> [Activity]
Copy the listing exactly as given. Omit every picture.

> [The data]

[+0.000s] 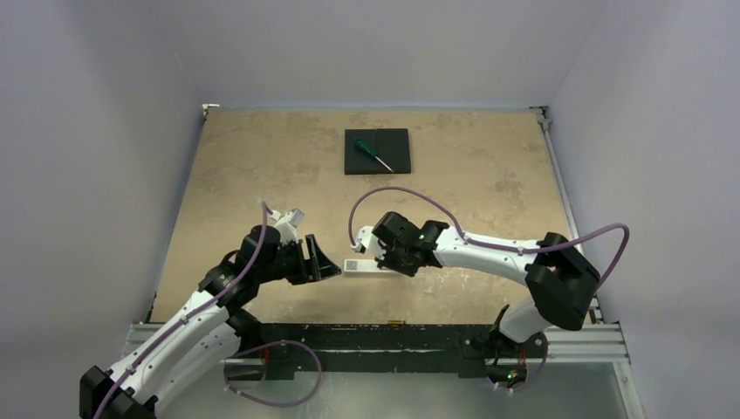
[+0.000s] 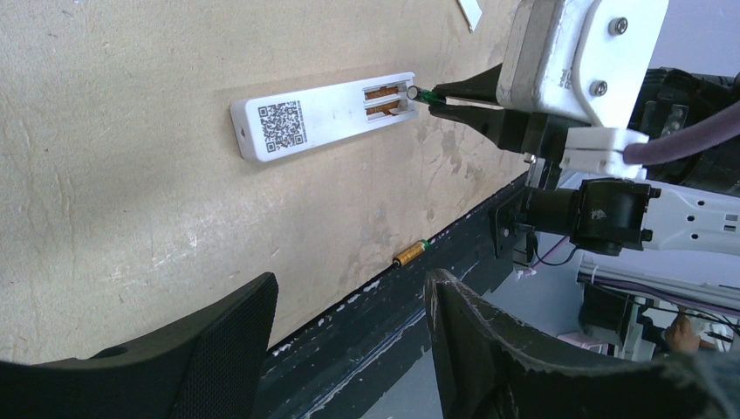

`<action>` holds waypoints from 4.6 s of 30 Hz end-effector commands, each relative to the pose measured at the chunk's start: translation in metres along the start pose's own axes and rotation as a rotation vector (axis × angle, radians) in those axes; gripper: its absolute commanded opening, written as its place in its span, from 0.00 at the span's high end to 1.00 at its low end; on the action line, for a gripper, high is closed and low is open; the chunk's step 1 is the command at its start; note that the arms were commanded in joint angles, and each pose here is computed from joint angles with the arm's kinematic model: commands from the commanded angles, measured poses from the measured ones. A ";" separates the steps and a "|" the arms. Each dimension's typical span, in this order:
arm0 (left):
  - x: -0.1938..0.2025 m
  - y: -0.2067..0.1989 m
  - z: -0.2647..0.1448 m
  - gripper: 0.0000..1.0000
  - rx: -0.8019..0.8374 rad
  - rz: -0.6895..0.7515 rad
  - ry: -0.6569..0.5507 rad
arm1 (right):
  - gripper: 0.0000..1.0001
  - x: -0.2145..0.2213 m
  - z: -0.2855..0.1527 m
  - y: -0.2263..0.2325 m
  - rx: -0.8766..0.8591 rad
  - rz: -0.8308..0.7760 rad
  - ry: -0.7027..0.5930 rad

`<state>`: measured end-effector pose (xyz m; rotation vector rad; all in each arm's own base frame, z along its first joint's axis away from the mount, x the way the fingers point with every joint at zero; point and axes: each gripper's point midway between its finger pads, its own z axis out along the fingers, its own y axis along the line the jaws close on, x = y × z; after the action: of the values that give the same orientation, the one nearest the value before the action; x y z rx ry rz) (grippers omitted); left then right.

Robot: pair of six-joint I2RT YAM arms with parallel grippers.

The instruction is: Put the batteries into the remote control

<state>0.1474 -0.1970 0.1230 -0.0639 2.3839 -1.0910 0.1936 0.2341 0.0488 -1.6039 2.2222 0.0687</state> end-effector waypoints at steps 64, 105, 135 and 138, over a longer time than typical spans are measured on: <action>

> [Task response]
[+0.000s] 
[+0.000s] 

`<action>` holds waypoints from 4.6 s of 30 Hz end-effector commands, each relative to the pose measured at the chunk's start: translation in metres along the start pose's own axes and rotation as a rotation vector (axis × angle, radians) in those axes; gripper: its absolute commanded opening, written as its place in its span, from 0.00 at the span's high end to 1.00 at its low end; on the action line, for a gripper, high is closed and low is open; the chunk's step 1 is the command at its start; note that the arms were commanded in joint angles, and each pose here is computed from joint angles with the arm's kinematic model: commands from the commanded angles, measured poses from the measured ones. A ";" separates the steps and a "|" the arms. Each dimension's typical span, in this order:
arm0 (left):
  - x: -0.1938..0.2025 m
  - y: -0.2067..0.1989 m
  - z: -0.2647..0.1448 m
  - gripper: 0.0000..1.0000
  - rx: -0.8019..0.8374 rad
  - rz: -0.6895..0.7515 rad
  - ry: -0.6569..0.5507 rad
arm1 (right):
  - gripper: 0.0000..1.0001
  - x: -0.2145..0.2213 m
  - z: -0.2855..0.1527 m
  - y: -0.2263..0.2325 m
  - rx: -0.8766..0.8591 rad
  - rz: -0.8308..0.7760 rad
  - ry: -0.7027..0.5930 rad

`<state>`: measured end-effector pose (xyz m; rotation vector rad; all in each arm's own base frame, z along its first joint's axis away from the mount, x the way the fingers point with every joint at zero; point and axes: each gripper's point midway between its finger pads, its own z axis out along the fingers, its own y axis along the line the jaws close on, x = y × z; after the action: of the values that give the same orientation, the one nearest the value before the action; x y z rx ry rz) (grippers omitted); left then right.

Robot: pair of six-joint I2RT YAM arms with parallel grippers.

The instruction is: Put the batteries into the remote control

<state>0.1474 -0.1970 0.1230 -0.0639 2.3839 -1.0910 0.1936 0.2341 0.0488 -1.6039 2.2222 0.0687</state> end-effector waypoints at steps 64, 105, 135 and 138, over a longer time than typical spans are measured on: <action>

Nothing further remains in this exercise.